- **Assignment**: Every line in the records below with the string "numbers" needs to be copied out.

##### The data #####

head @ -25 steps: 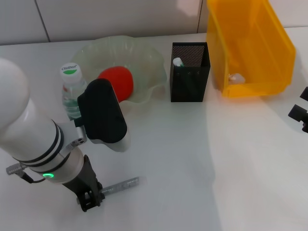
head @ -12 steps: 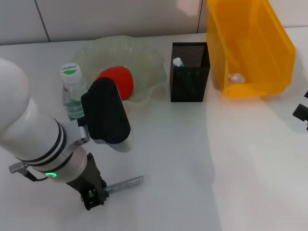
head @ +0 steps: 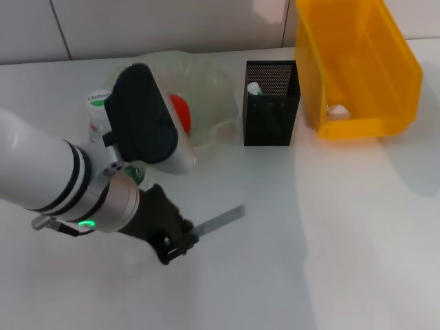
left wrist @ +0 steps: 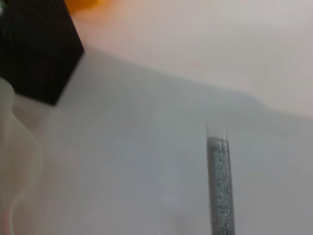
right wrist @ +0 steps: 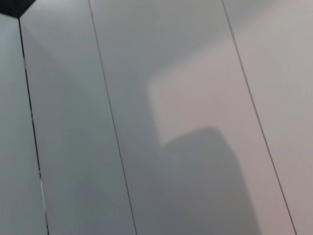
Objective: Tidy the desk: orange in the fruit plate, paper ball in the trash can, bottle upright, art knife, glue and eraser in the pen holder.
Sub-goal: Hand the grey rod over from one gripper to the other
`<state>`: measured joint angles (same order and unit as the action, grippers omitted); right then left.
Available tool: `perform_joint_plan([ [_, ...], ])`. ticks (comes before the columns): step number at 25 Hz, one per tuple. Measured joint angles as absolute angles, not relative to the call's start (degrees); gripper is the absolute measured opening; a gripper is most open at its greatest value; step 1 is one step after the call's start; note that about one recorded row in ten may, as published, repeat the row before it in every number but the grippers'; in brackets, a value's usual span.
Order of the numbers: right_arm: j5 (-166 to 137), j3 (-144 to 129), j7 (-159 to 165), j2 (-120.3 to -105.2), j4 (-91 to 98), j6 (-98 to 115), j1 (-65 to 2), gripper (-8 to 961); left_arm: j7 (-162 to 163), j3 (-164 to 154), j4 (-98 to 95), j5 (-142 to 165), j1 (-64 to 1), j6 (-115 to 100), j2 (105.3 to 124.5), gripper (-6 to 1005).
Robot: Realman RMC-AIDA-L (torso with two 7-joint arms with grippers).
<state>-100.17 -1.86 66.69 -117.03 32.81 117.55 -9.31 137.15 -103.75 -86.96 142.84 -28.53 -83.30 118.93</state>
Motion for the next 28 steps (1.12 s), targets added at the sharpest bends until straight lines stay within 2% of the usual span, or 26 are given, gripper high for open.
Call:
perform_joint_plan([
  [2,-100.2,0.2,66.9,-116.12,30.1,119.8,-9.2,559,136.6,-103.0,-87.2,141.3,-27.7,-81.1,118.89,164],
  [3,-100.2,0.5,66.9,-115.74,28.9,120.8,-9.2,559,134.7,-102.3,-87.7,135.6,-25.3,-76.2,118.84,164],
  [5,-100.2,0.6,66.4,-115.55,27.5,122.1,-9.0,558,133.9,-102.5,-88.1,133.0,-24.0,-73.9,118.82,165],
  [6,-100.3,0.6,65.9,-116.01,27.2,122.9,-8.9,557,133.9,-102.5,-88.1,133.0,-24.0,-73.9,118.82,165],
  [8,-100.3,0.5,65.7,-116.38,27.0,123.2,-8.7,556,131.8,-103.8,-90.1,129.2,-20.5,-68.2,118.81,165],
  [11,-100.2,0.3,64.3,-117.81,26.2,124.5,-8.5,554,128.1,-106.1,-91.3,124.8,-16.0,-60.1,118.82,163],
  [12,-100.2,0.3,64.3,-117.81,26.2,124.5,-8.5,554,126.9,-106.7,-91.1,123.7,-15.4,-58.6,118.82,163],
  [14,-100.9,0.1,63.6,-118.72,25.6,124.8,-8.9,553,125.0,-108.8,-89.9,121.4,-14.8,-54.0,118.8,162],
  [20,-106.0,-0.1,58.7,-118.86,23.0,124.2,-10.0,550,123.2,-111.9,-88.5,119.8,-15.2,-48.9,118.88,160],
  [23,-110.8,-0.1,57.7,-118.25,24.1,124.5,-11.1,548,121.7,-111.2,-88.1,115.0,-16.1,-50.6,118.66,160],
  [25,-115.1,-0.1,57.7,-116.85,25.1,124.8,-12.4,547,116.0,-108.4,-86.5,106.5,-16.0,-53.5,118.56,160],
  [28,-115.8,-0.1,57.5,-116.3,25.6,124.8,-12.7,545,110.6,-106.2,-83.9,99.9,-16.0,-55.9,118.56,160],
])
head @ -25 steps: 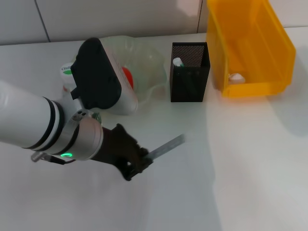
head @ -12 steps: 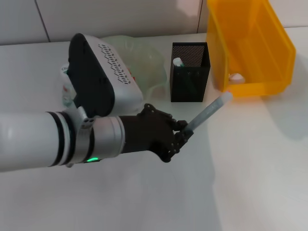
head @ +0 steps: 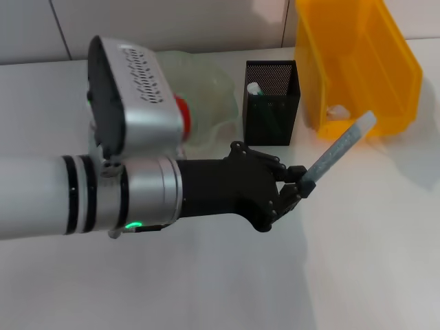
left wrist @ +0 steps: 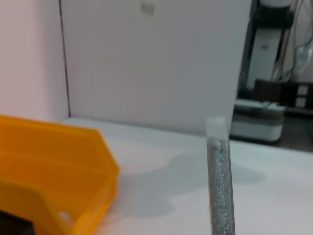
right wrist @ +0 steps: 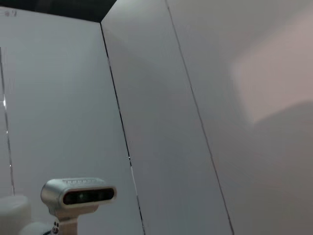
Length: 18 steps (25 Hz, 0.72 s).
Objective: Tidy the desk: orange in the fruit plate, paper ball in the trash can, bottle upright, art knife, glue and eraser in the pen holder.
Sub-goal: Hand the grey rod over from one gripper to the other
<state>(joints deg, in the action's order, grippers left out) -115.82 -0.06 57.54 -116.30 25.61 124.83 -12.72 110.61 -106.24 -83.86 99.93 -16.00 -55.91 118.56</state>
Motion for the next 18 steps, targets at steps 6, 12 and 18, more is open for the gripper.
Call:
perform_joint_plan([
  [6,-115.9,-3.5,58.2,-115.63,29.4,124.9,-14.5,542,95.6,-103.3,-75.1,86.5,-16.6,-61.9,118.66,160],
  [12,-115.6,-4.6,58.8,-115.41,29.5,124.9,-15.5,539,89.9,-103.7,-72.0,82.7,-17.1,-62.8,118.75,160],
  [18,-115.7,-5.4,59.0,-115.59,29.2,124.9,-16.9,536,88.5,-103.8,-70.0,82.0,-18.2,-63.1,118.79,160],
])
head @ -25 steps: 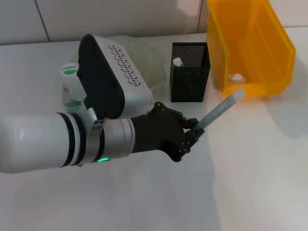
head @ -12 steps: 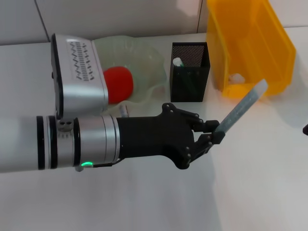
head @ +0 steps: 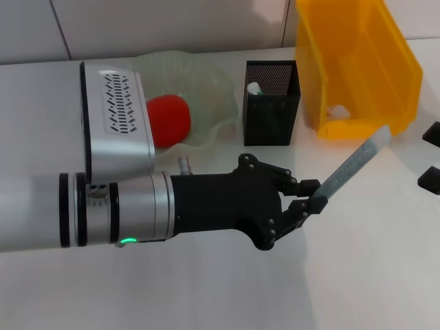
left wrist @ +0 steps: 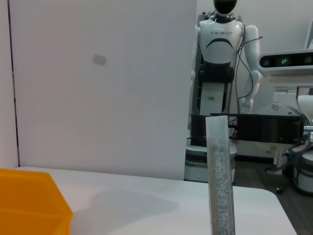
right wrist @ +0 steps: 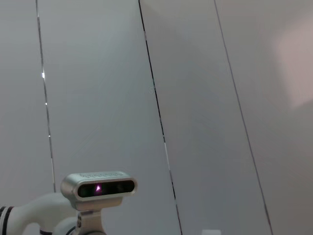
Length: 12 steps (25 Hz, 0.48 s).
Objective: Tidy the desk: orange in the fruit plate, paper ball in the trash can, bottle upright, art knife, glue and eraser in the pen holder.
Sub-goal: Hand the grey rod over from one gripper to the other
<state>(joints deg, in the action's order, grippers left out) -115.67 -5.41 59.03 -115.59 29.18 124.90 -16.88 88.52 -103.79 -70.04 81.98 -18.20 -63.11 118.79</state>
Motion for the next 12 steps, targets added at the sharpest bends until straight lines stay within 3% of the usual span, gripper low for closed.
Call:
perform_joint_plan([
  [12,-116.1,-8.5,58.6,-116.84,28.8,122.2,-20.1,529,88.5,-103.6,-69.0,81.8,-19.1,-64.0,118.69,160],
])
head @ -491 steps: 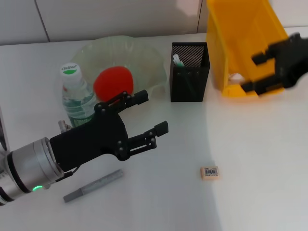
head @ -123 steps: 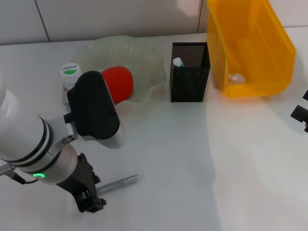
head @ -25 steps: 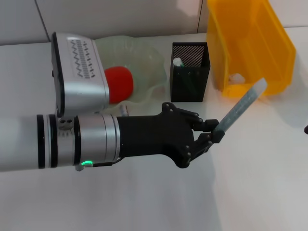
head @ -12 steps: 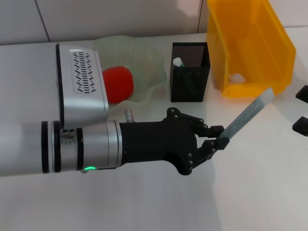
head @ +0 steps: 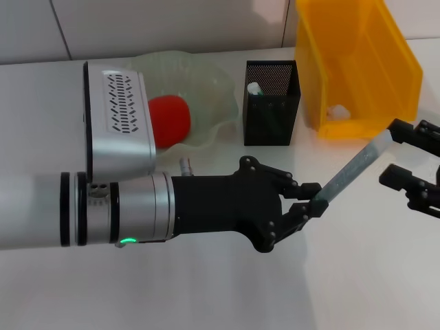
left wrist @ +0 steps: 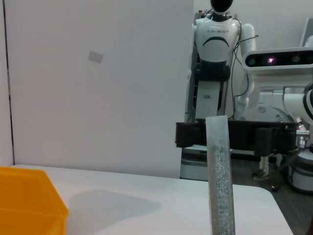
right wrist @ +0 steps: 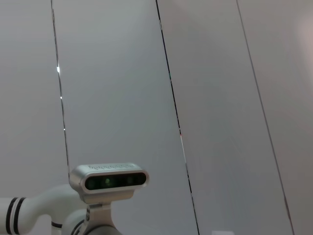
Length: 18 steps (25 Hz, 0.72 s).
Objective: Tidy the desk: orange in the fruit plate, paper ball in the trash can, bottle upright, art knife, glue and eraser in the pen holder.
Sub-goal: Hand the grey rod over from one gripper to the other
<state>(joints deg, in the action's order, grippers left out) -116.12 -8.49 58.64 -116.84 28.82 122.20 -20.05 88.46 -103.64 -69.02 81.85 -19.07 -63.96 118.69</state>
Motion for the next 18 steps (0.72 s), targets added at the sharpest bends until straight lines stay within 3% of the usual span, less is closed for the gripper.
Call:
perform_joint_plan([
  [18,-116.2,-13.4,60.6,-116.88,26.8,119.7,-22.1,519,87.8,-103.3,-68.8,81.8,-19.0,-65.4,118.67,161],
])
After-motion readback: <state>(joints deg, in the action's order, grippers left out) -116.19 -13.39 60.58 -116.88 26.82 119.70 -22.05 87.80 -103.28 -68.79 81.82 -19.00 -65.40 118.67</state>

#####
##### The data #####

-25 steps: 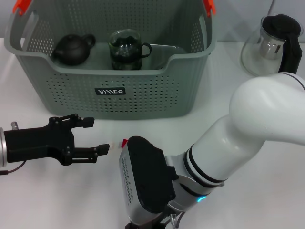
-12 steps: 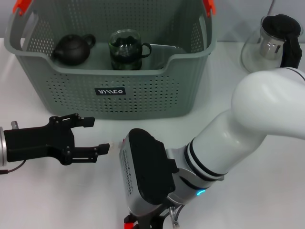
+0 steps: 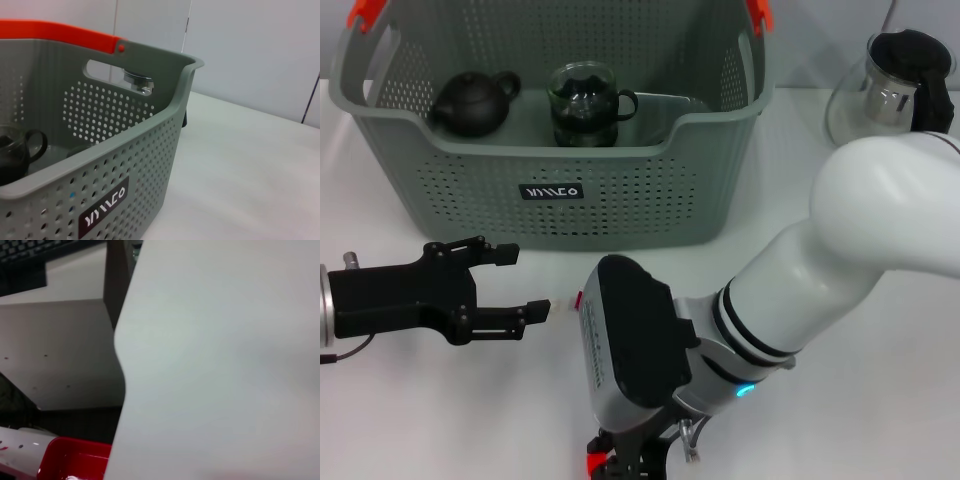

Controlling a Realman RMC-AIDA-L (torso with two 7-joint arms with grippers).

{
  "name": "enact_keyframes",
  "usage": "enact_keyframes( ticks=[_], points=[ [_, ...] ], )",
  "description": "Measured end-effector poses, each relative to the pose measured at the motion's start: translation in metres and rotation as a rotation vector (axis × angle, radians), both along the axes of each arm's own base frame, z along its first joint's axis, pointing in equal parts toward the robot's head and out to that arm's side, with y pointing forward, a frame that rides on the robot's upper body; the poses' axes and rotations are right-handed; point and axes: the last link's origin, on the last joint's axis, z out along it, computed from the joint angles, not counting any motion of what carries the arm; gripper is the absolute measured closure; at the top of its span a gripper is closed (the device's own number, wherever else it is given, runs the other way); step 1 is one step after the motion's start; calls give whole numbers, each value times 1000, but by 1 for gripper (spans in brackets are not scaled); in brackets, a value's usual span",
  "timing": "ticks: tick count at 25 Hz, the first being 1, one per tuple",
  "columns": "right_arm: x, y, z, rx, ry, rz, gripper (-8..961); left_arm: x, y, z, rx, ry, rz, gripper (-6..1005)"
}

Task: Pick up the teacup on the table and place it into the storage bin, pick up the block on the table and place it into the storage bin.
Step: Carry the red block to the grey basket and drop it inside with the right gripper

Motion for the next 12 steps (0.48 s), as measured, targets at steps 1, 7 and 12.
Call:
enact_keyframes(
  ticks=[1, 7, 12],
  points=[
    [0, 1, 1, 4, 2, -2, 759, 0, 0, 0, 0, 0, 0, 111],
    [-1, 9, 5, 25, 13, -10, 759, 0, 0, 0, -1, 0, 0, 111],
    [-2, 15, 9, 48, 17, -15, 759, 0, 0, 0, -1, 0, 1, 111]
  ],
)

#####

- **Expected answer**:
Order of the numbers: right_arm: j5 (-166 to 137), j3 (-144 to 129), j7 (-159 to 165), j2 (-120.3 to -105.2), j4 (-91 to 98), j6 (-98 to 115), j1 (-65 to 2), gripper (-8 to 961); left_arm: j7 (-162 to 163), j3 (-164 to 154), j4 (-98 to 95), j5 (-142 to 165), j1 (-64 to 1), j6 (-115 to 100), j2 (105.3 to 124.5), gripper (-6 to 1005).
  "description": "Measured end-effector poses, each relative to the pose measured at the motion's start: translation in metres and rotation as a rotation vector (axis × angle, radians), both along the axes of each arm's own base frame, z along its first joint's axis, pointing in equal parts toward the robot's head and out to that arm's side, with y pointing forward, a frame that rides on the robot's upper body; the poses' axes and rotations are right-handed; point and axes: the last link's origin, on the last joint's axis, z out along it, computed from the joint angles, not counting any motion of what carries the arm; gripper is the absolute measured closure; at the top of its span a gripper is closed (the device's own number, wherever else it is given, runs the other way); step 1 is one step after the motion's start; calls give whole numbers, each value times 1000, but by 1 for gripper (spans in brackets are not scaled); in brackets, a value's usual span",

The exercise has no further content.